C - Eu sei que nada vai trazer de volta o que nós vivemos! B - Você sabe o que está acontecendo. Não é fácil mudar. C - Eu sei... Ah, voltou a chover! B - Calma, foi apenas um relâmpago, e chuva não mata ninguém... Lembra o que a mamãe fazia quando nós éramos crianças e o papai viajava e à noite trovejava que nem agora? Ela nos levava pro quarto e fazia a gente dormir, na mesma cama. Parecia que ali nada de mal poderia acontecer! C - Às vezes, eu gostaria que ela estivesse aqui... Mas ai eu penso: a minha mãe aflita, passando por tudo isso, tentando nos proteger e eu vendo o medo nos seus olhos... Não, não... A - Você não dorme? Ainda está com medo da chuva? C - Eu não tenho medo da chuva, tenho medo de trovão. E eles me assustam menos que você. A - Você é uma criatura patética, não sei como é que pode ter algum vínculo de sangue comigo! C - Olha as minhas mãos calejadas. Vê o que sou capaz de fazer.
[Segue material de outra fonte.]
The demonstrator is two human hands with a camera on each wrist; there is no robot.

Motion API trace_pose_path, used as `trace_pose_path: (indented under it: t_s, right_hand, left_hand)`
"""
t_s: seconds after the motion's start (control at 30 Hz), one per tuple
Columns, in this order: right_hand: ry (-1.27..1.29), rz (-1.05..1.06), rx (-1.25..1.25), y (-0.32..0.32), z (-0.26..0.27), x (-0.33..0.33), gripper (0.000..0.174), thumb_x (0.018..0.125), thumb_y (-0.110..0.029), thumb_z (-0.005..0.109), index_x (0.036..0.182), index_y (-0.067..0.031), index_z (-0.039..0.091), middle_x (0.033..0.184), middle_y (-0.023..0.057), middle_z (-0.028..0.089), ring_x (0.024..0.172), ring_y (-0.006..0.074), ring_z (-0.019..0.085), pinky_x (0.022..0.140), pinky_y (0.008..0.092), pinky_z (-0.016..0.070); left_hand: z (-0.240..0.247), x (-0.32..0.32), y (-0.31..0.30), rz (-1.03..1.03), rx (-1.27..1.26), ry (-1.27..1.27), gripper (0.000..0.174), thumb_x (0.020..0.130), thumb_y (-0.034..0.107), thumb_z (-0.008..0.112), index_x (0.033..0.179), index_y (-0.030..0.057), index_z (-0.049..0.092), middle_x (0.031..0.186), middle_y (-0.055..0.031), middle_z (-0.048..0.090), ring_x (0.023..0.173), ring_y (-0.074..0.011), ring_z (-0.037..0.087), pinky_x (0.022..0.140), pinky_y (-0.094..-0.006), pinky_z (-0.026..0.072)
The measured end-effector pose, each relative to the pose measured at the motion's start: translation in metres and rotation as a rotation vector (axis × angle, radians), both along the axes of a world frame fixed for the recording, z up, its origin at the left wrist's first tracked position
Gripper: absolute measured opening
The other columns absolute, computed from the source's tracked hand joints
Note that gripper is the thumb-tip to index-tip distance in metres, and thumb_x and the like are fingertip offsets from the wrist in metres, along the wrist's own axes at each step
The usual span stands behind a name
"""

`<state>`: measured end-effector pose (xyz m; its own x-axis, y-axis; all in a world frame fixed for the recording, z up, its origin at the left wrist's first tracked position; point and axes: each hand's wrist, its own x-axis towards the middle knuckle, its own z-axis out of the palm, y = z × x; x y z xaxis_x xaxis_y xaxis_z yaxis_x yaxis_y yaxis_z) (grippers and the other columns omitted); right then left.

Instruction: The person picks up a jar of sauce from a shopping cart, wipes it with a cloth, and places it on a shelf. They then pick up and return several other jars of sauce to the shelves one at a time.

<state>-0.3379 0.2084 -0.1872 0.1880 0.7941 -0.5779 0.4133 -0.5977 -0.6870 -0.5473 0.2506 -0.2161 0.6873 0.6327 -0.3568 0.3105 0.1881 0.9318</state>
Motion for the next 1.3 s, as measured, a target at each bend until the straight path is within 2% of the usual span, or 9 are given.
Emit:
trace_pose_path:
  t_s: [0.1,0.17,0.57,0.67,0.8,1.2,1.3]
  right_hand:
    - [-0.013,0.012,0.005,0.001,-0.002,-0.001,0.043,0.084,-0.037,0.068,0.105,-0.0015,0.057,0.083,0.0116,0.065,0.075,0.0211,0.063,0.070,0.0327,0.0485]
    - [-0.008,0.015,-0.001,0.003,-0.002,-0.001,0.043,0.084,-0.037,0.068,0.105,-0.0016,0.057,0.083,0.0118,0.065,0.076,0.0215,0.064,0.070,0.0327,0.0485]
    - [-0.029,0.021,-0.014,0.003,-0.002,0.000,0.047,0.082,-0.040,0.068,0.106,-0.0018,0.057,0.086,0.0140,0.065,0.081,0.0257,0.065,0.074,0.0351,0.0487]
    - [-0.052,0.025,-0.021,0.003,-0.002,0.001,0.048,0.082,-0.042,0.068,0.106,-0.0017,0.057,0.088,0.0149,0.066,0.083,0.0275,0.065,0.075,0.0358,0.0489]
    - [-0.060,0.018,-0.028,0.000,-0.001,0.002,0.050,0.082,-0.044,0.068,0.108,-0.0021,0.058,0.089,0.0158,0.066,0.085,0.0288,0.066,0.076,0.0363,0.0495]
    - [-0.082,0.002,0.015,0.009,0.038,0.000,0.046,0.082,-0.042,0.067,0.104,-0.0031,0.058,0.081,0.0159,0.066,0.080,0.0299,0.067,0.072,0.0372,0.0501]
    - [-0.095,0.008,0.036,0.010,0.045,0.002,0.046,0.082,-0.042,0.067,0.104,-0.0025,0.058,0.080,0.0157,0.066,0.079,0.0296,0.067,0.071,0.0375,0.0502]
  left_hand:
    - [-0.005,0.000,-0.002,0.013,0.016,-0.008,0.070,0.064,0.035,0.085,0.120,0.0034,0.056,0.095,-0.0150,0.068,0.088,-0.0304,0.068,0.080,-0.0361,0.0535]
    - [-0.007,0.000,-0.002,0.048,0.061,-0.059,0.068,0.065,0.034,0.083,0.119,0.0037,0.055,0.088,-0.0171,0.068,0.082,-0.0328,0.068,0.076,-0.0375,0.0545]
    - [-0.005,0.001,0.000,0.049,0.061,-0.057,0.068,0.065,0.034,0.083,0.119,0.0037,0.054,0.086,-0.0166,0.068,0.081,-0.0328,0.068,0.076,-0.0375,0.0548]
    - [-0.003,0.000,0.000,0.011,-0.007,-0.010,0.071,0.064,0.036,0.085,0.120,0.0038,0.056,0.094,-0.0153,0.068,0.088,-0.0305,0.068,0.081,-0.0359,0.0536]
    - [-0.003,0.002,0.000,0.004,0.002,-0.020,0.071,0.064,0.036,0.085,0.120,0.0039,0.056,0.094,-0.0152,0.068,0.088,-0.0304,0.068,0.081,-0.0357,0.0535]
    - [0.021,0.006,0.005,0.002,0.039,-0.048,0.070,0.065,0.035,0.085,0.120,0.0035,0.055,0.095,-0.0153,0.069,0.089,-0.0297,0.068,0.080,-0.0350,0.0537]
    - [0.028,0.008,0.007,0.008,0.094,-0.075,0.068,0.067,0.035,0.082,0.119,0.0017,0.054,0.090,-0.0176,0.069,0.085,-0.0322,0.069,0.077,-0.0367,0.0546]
Uma criatura tão insignificante teria as mãos tão marcadas? A - Olha as minhas mãos! C - O que permite irmandade entre as pessoas não é sangue, é amor! A - No fundo, você fala como se não reconhecesse tudo o que eu faço. Trabalho, dor, sacrifício, tudo pra nos manter, você não reconhece o meu esforço. Olhe pra mim e mire-se no que você pode ser! C - Eu quero mais do que viver de lembranças amargas! A - O que você faria no meu lugar? C - Tudo, menos mentir! A - Olha nos meus olhos: Me diz o que eu posso fazer? C - Sentir menos medo... A - Você não está em condições de me julgar! C - Estou ao seu lado! B - Vocês estavam brigando novamente?... C - Parece que essa noite vai ser longa... Você não devia ter levantado! B - Se esta noite não passar, eu não vou dormir nunca mais! C - Por que você tá falando isso? Tudo passa!

B - A vida passa... Parou de chover, eu vou lá fora! C - Não, está escuro, e tá tudo encharcado, faz muito frio, você não pode! B - Psiu! Tranca a porta quando eu sair! A - O que está acontecendo aqui? B - Eu fui lá fora... A - Você enlouqueceu? B - Lá fora está muito frio. A - Por que você não impediu isso? C - Eu tentei, mas... A - Você não podia ter saído! Vai pegar um cobertor. Eu vou pegar um pouco de chá pra você! B - Pega um pouco de bebida pra mim. C - O quê? B - Isso que você entendeu, anda! A - O que é isso? B - Eu que pedi! A - Você vai beber chá! B - Não, eu vou beber o que eu quero! C - Faz bem, esquenta... A - O que você foi fazer lá fora? B - Tudo o que eu quero é que isso acabe logo!... C - O que você tá pensando? B - Lembrando... Viva, viva intensamente. No futuro o que vai te restar são as lembranças. C - Do que você está lembrando? B - De muitas coisas... Poucas realmente possuem algum valor. A - O que você está fazendo? C - Arrumando as minhas coisas.

A - O que? C - Eu não vou ficar aqui! A - Você não pode nos deixar neste momento! B - O dia está clareando... A - O que você está fazendo de pé? C - Você consegue ficar de pé!... Então vem comigo! B - Não, eu não dou conta da viagem, você sabe disso, eu vou ficar, você vai!... Vai! A - Você está fugindo! C - Chame do que você quiser! B - Eu vi um homem lá fora! C - O quê? A - Você está delirando! B - Bem, estava escuro, eu acho que era um homem, enfim, alguém... Você ainda pode alcançá-lo! C - Eu volto, pra te buscar! A - Isso é loucura! B - Eu vou ficar rezando! Agora vai Fim.